*** LISTED RECORDS ***

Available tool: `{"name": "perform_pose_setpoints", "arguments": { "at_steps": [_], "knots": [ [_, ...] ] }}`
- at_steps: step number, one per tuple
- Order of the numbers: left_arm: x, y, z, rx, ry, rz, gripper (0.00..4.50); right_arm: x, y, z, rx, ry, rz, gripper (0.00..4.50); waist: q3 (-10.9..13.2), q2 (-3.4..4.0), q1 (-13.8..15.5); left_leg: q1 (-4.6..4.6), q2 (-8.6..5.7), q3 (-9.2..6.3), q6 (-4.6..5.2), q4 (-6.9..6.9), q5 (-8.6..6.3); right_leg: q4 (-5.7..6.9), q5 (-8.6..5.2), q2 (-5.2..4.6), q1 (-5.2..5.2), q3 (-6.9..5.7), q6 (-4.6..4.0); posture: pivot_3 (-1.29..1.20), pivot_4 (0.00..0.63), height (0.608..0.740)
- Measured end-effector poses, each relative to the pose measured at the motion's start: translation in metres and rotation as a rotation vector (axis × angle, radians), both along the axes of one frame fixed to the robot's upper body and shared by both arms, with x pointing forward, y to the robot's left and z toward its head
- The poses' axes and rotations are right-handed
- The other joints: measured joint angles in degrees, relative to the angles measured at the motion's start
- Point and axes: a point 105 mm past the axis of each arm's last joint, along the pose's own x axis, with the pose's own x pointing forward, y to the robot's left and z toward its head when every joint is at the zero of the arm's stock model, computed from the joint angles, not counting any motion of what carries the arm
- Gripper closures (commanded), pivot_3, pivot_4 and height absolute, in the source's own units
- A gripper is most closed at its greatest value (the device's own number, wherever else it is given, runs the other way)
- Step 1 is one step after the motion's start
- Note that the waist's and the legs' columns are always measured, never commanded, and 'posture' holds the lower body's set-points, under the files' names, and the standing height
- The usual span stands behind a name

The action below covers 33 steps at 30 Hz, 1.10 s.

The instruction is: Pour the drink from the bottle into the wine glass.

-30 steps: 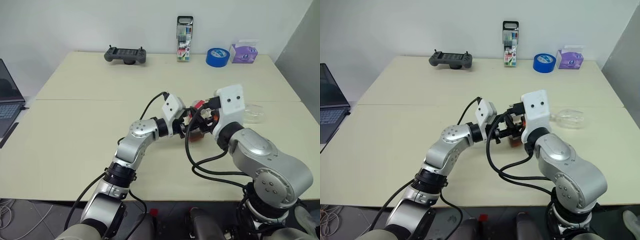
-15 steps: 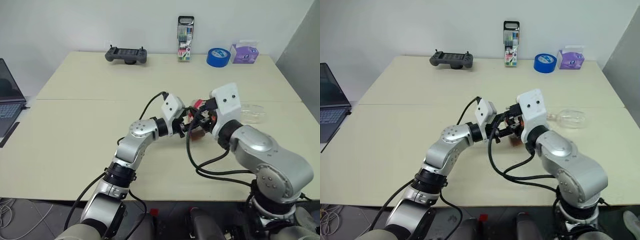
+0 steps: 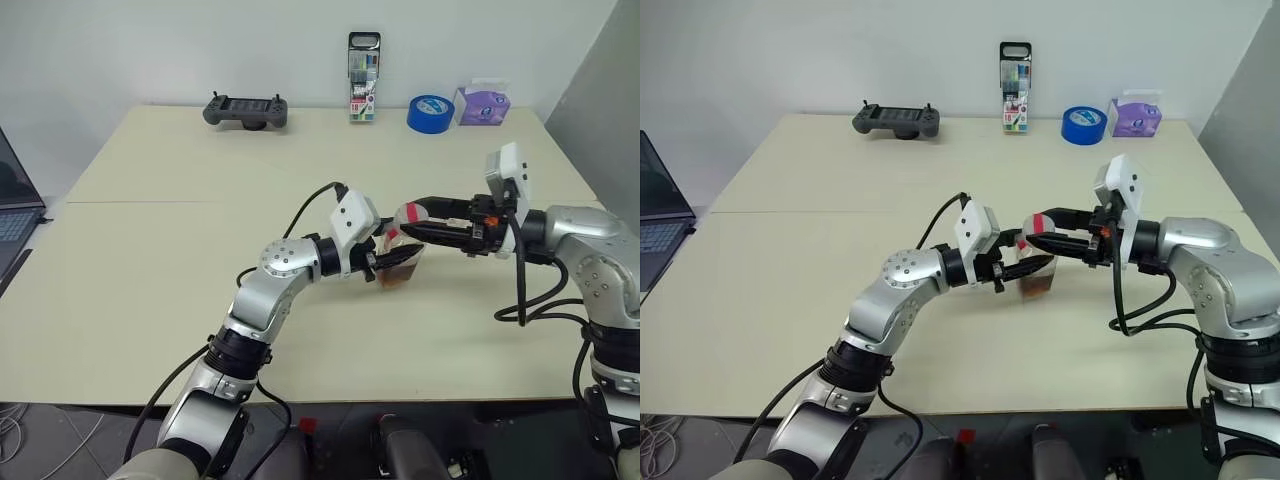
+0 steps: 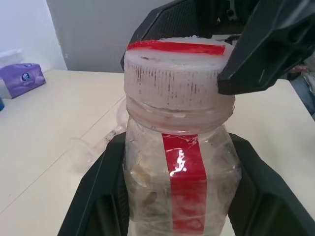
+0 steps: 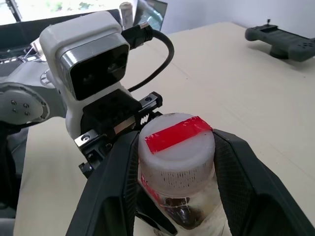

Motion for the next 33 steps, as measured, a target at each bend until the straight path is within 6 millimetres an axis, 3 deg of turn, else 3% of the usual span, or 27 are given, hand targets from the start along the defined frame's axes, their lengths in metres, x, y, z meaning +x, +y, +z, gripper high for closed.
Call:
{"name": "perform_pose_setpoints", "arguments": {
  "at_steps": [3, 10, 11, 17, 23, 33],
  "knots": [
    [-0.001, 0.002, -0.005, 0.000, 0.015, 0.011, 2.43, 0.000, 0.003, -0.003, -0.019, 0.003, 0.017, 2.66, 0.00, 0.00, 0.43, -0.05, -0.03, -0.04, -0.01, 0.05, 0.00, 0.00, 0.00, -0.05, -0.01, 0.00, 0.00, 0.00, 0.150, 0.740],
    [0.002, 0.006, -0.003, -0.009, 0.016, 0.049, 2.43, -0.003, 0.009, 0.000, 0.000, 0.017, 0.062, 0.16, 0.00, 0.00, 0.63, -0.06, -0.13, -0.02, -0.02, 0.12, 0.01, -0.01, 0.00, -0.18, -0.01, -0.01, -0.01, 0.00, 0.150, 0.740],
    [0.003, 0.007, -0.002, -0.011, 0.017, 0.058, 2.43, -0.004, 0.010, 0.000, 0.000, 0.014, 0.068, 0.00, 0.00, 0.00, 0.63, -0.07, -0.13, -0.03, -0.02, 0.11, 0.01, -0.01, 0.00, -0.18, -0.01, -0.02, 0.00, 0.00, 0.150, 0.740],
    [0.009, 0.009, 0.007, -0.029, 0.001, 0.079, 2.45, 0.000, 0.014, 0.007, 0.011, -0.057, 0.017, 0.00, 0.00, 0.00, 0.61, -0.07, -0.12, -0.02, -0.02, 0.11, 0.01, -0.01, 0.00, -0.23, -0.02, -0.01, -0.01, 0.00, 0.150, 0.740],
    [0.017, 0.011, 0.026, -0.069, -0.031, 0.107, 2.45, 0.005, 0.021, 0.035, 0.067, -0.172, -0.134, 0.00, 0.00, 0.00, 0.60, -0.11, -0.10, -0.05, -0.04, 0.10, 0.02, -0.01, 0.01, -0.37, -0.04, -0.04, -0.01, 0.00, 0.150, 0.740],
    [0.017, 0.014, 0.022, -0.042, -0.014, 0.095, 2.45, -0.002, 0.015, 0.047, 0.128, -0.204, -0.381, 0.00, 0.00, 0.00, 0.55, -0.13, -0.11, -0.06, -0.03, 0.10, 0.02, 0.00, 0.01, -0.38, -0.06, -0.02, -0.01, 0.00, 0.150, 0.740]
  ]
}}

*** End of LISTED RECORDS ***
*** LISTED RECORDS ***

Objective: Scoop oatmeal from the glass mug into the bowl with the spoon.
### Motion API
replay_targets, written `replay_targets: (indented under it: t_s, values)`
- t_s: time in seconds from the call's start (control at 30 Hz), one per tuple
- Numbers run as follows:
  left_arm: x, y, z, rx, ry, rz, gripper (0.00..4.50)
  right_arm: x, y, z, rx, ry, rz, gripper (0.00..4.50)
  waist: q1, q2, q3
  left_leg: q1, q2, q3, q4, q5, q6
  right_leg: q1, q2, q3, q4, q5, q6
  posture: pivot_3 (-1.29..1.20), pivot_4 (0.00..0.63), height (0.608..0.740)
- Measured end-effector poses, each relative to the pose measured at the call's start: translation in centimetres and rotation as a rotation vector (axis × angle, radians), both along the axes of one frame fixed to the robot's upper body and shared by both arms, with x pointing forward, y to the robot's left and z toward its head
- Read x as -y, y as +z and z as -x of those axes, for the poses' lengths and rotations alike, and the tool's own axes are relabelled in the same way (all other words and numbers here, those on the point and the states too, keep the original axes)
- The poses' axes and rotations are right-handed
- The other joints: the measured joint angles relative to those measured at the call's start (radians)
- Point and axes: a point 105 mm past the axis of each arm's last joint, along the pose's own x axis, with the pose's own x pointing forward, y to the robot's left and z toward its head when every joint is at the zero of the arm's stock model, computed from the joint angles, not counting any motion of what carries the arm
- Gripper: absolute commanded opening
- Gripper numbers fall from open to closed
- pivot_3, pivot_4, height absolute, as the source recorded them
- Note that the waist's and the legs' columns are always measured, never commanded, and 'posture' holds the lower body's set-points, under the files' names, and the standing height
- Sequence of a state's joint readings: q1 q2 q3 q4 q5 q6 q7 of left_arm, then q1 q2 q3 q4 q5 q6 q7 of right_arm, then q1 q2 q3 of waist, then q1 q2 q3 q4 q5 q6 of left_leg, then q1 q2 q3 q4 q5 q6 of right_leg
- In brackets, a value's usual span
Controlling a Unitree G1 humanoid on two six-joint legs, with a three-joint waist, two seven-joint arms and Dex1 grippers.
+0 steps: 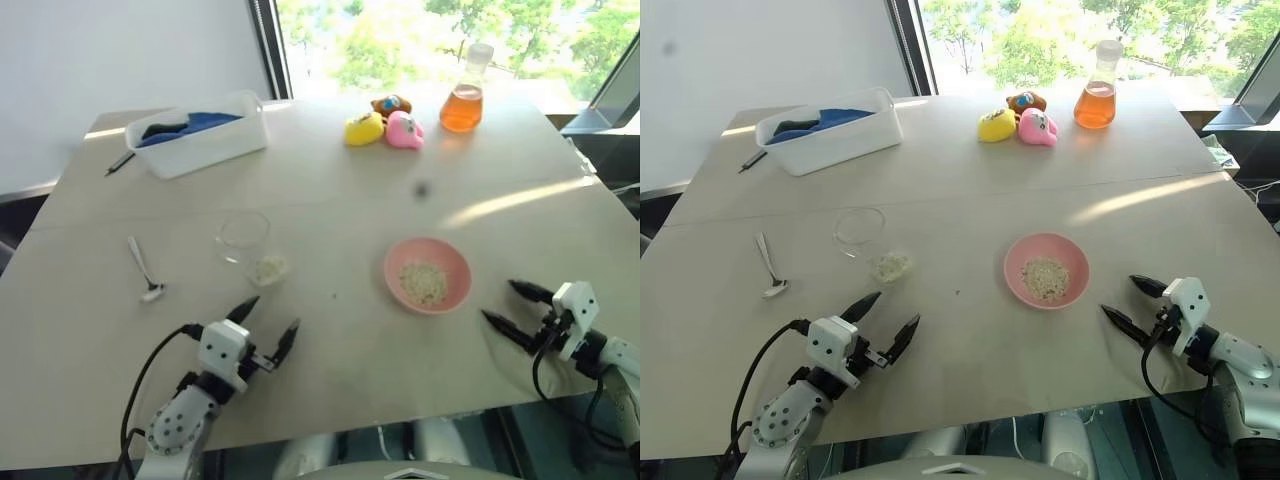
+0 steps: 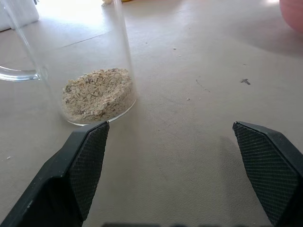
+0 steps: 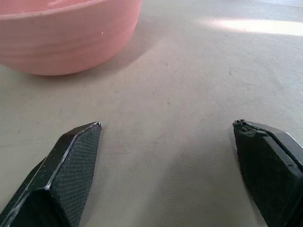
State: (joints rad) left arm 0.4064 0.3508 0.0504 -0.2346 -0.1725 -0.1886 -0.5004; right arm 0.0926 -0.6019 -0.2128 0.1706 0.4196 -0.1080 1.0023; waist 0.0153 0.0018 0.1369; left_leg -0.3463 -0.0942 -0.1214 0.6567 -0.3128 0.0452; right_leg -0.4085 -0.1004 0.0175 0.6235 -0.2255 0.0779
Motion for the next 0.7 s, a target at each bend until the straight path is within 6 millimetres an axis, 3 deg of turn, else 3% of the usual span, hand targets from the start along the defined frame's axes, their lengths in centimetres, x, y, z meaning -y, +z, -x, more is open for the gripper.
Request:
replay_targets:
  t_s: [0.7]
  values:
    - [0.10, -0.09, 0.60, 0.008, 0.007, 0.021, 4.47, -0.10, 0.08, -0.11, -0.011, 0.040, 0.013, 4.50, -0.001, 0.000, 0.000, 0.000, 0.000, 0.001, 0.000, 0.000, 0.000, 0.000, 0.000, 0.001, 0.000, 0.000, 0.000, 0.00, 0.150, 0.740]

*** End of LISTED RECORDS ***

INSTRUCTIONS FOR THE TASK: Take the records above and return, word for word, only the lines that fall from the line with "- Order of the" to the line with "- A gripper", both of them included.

OUTPUT:
- Order of the numbers: left_arm: x, y, z, rx, ry, rz, gripper (0.00..4.50); right_arm: x, y, z, rx, ry, rz, gripper (0.00..4.50); waist: q3 (-10.9..13.2), q2 (-3.4..4.0), q1 (-13.8..15.5); left_leg: q1 (-4.6..4.6), q2 (-8.6..5.7), q3 (-9.2..6.3), q6 (-4.6..5.2), q4 (-6.9..6.9), q5 (-8.6..6.3); right_leg: q4 (-5.7..6.9), q5 (-8.6..5.2), q2 (-5.2..4.6), q1 (-5.2..5.2), q3 (-6.9..5.7), q6 (-4.6..4.0); posture: pivot_3 (-1.29..1.20), pivot_4 (0.00..0.63), height (0.608..0.740)
- Measured end-effector poses, each relative to the pose measured at the motion's start: translation in metres and rotation as a rotation vector (axis × angle, radians), both along the axes of one frame fixed to the robot's upper body and shared by both arms, with x pointing forward, y to the robot's left and z toward its head
- The poses' axes and rotations are right-handed
- The other joints: measured joint angles in degrees, relative to the angles measured at the motion's start
- Point and axes: a point 105 mm past the axis of each arm's last joint, along the pose's own x axis, with the pose's own x pointing forward, y to the robot's left and z toward its head when every joint is at the zero of the arm's stock model, computed from the joint angles, not counting any motion of what carries the arm
- Gripper closures (commanded), pivot_3, pivot_4 and height absolute, in the source's own units
- A gripper is most closed at its greatest value (the device's own number, wherever else it is given, runs the other way)

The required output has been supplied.